_RAW DATA:_
------------------------------------

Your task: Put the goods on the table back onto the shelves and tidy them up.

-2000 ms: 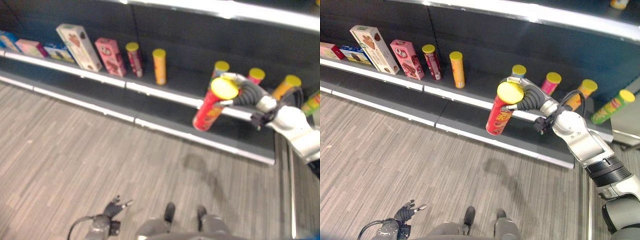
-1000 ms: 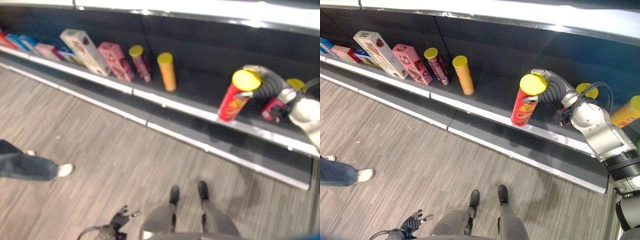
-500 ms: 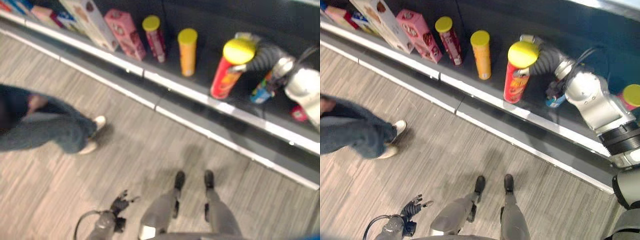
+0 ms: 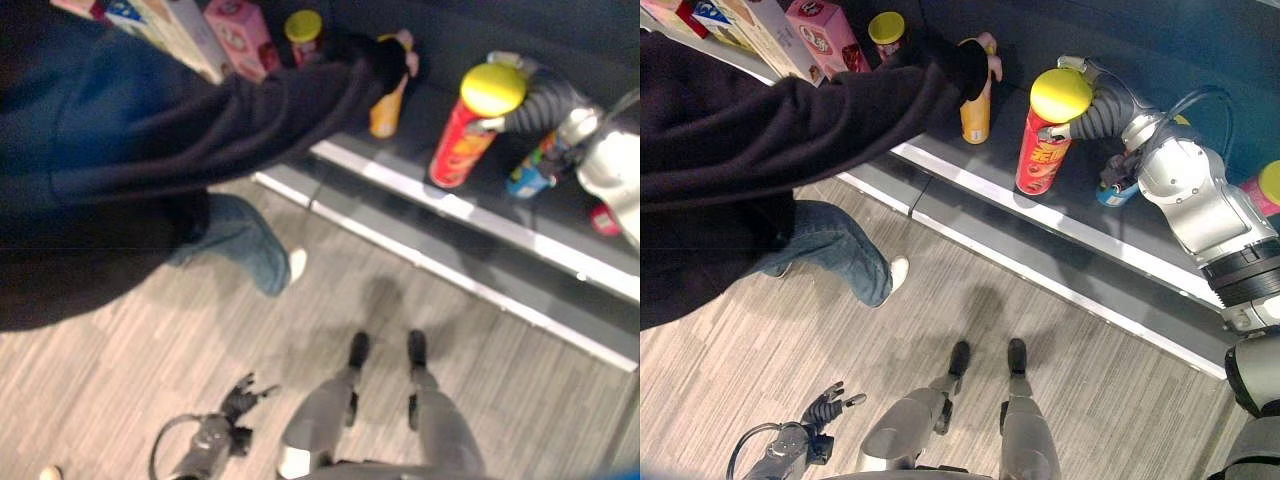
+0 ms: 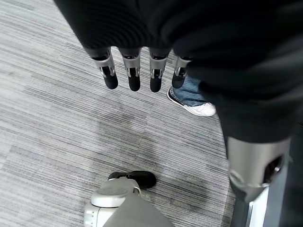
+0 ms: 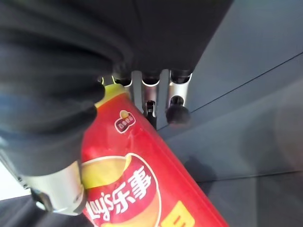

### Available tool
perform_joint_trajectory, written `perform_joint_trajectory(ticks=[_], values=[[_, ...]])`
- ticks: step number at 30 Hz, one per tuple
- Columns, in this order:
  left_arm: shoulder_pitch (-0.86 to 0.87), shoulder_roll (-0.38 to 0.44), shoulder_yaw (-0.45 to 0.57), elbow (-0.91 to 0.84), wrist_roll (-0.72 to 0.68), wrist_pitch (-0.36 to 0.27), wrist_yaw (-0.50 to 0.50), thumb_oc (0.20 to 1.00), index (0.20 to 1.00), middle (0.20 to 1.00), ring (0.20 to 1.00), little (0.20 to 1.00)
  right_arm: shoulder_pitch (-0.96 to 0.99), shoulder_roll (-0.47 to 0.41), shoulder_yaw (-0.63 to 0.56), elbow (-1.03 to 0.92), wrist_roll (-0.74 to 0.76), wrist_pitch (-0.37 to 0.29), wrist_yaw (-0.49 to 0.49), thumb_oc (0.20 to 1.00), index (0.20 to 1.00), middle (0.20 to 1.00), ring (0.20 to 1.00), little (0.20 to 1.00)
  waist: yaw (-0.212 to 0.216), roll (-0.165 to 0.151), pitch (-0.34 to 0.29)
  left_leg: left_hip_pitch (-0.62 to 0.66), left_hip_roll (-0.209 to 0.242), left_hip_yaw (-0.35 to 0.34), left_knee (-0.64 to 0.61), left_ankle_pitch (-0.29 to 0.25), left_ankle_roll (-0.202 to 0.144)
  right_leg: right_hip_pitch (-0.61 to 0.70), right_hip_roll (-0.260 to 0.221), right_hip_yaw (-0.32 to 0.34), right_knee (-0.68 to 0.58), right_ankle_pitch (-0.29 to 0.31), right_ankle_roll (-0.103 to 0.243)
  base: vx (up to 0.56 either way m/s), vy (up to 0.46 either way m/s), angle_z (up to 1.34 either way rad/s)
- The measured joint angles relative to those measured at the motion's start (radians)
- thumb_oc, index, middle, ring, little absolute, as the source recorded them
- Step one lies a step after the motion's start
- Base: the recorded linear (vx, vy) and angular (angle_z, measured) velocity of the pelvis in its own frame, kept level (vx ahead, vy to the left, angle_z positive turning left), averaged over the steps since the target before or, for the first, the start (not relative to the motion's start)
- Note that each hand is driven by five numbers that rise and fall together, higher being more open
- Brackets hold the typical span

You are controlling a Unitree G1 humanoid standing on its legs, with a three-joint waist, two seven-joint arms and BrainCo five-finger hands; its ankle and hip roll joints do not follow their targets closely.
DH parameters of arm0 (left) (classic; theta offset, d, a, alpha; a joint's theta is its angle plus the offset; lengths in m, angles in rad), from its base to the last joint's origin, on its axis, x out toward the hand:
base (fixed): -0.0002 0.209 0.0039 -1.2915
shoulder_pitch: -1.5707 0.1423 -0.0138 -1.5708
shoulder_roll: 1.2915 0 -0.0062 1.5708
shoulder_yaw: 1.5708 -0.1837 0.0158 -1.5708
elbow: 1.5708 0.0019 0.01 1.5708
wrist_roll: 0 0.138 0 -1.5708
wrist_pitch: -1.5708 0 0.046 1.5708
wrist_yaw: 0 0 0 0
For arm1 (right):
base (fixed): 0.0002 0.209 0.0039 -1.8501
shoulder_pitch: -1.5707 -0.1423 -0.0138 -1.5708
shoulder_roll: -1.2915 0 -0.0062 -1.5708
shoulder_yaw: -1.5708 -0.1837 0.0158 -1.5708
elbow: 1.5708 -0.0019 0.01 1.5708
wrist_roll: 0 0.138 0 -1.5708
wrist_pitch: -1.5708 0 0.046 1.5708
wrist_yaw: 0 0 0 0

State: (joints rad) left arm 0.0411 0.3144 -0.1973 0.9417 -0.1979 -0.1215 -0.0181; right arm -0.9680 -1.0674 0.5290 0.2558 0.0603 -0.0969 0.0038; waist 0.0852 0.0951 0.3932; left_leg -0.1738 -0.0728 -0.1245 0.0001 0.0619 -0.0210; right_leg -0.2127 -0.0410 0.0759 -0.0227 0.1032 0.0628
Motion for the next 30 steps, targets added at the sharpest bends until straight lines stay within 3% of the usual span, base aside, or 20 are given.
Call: perform_joint_trajectory(ticks=[23, 30], values=[[-0.003, 0.0, 0.0, 0.001, 0.0, 0.0, 0.007, 1.0, 1.0, 1.0, 1.0, 1.0, 0.002, 0.001, 0.0, -0.001, 0.001, -0.005, 0.002, 0.2, 0.2, 0.2, 0.2, 0.2, -0.016, 0.0, 0.0, 0.004, 0.015, 0.021, 0.0, 0.0, 0.0, -0.002, 0.016, 0.019, -0.002, 0.016, -0.007, 0.0, -0.003, -0.02], [-0.007, -0.007, 0.006, 0.011, 0.007, 0.005, 0.013, 1.0, 1.0, 1.0, 1.0, 1.0, 0.162, 0.046, -0.06, -0.139, 0.0, -0.007, 0.012, 0.2, 0.2, 0.2, 0.2, 0.2, -0.036, -0.01, -0.003, 0.086, 0.026, 0.023, -0.072, 0.012, 0.005, 0.075, 0.019, 0.013, -0.067, 0.039, -0.015, 0.05, -0.044, -0.01]])
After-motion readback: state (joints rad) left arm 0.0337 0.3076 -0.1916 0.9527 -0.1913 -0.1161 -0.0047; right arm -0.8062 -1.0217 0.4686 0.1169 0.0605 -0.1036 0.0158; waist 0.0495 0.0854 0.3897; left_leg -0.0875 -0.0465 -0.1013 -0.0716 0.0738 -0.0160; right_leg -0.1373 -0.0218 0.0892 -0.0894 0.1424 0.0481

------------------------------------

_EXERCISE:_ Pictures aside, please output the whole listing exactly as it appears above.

_ANSWER FOR THIS EXERCISE:_
Your task: Put the goods on the table back onto the shelves and tidy them up.

-2000 ms: 
-1000 ms: 
-500 ms: 
+0 ms: 
+0 ms: 
+0 ms: 

### Available tool
perform_joint_trajectory, written `perform_joint_trajectory(ticks=[_], values=[[_, ...]])`
- ticks: step number at 30 Hz, one per tuple
- Columns, in this order:
  left_arm: shoulder_pitch (-0.86 to 0.87), shoulder_roll (-0.38 to 0.44), shoulder_yaw (-0.45 to 0.57), elbow (-0.91 to 0.84), wrist_roll (-0.72 to 0.68), wrist_pitch (-0.36 to 0.27), wrist_yaw (-0.50 to 0.50), thumb_oc (0.20 to 1.00), index (0.20 to 1.00), middle (0.20 to 1.00), ring (0.20 to 1.00), little (0.20 to 1.00)
  right_arm: shoulder_pitch (-0.96 to 0.99), shoulder_roll (-0.47 to 0.41), shoulder_yaw (-0.63 to 0.56), elbow (-1.03 to 0.92), wrist_roll (-0.74 to 0.76), wrist_pitch (-0.37 to 0.29), wrist_yaw (-0.49 to 0.49), thumb_oc (0.20 to 1.00), index (0.20 to 1.00), middle (0.20 to 1.00), ring (0.20 to 1.00), little (0.20 to 1.00)
  waist: yaw (-0.212 to 0.216), roll (-0.165 to 0.151), pitch (-0.34 to 0.29)
  left_leg: left_hip_pitch (-0.62 to 0.66), left_hip_roll (-0.209 to 0.242), left_hip_yaw (-0.35 to 0.34), left_knee (-0.64 to 0.61), left_ankle_pitch (-0.29 to 0.25), left_ankle_roll (-0.202 to 0.144)
  right_leg: right_hip_pitch (-0.61 to 0.70), right_hip_roll (-0.260 to 0.221), right_hip_yaw (-0.32 to 0.34), right_knee (-0.68 to 0.58), right_ankle_pitch (-0.29 to 0.31), right_ankle_roll (-0.103 to 0.243)
  base: vx (up to 0.56 either way m/s), vy (up to 0.46 either way m/s), angle_z (up to 1.34 either way rad/s)
- The measured joint angles relative to those measured at the motion's start (radians)
- thumb_oc, index, middle, ring, little absolute, as the source recorded them
- Step one lies a step after the motion's start
- Base: the recorded linear (vx, vy) and angular (angle_z, measured) velocity of the pelvis in its own frame, kept level (vx ahead, vy to the left, angle_z positive turning left), averaged over the steps since the target before or, for the first, the start (not relative to the motion's start)
- Note that each hand is driven by five numbers that rise and fall together, higher being more open
- Brackets hold the typical span

You are controlling a Unitree G1 humanoid standing on its legs, with a three-joint waist, two seven-joint arms and BrainCo five-finger hands; its ankle and hip roll joints do not follow their targets closely.
DH parameters of arm0 (left) (classic; theta offset, d, a, alpha; a joint's theta is its angle plus the offset; lengths in m, angles in rad), from its base to the last joint's origin, on its axis, x out toward the hand:
base (fixed): -0.0002 0.209 0.0039 -1.2915
shoulder_pitch: -1.5707 0.1423 -0.0138 -1.5708
shoulder_roll: 1.2915 0 -0.0062 1.5708
shoulder_yaw: 1.5708 -0.1837 0.0158 -1.5708
elbow: 1.5708 0.0019 0.01 1.5708
wrist_roll: 0 0.138 0 -1.5708
wrist_pitch: -1.5708 0 0.046 1.5708
wrist_yaw: 0 0 0 0
For arm1 (right):
base (fixed): 0.0002 0.209 0.0039 -1.8501
shoulder_pitch: -1.5707 -0.1423 -0.0138 -1.5708
shoulder_roll: -1.2915 0 -0.0062 -1.5708
shoulder_yaw: -1.5708 -0.1837 0.0158 -1.5708
elbow: 1.5708 -0.0019 0.01 1.5708
wrist_roll: 0 0.138 0 -1.5708
wrist_pitch: -1.5708 0 0.046 1.5708
wrist_yaw: 0 0 0 0

State: (joints rad) left arm 0.0411 0.3144 -0.1973 0.9417 -0.1979 -0.1215 -0.0181; right arm -0.9680 -1.0674 0.5290 0.2558 0.0603 -0.0969 0.0038; waist 0.0852 0.0951 0.3932; left_leg -0.1738 -0.0728 -0.1245 0.0001 0.0619 -0.0210; right_leg -0.2127 -0.0410 0.0759 -0.0227 0.1032 0.0628
Motion for the next 30 steps, targets added at the sharpest bends until straight lines stay within 3% of the usual span, base aside, or 20 are given.
Call: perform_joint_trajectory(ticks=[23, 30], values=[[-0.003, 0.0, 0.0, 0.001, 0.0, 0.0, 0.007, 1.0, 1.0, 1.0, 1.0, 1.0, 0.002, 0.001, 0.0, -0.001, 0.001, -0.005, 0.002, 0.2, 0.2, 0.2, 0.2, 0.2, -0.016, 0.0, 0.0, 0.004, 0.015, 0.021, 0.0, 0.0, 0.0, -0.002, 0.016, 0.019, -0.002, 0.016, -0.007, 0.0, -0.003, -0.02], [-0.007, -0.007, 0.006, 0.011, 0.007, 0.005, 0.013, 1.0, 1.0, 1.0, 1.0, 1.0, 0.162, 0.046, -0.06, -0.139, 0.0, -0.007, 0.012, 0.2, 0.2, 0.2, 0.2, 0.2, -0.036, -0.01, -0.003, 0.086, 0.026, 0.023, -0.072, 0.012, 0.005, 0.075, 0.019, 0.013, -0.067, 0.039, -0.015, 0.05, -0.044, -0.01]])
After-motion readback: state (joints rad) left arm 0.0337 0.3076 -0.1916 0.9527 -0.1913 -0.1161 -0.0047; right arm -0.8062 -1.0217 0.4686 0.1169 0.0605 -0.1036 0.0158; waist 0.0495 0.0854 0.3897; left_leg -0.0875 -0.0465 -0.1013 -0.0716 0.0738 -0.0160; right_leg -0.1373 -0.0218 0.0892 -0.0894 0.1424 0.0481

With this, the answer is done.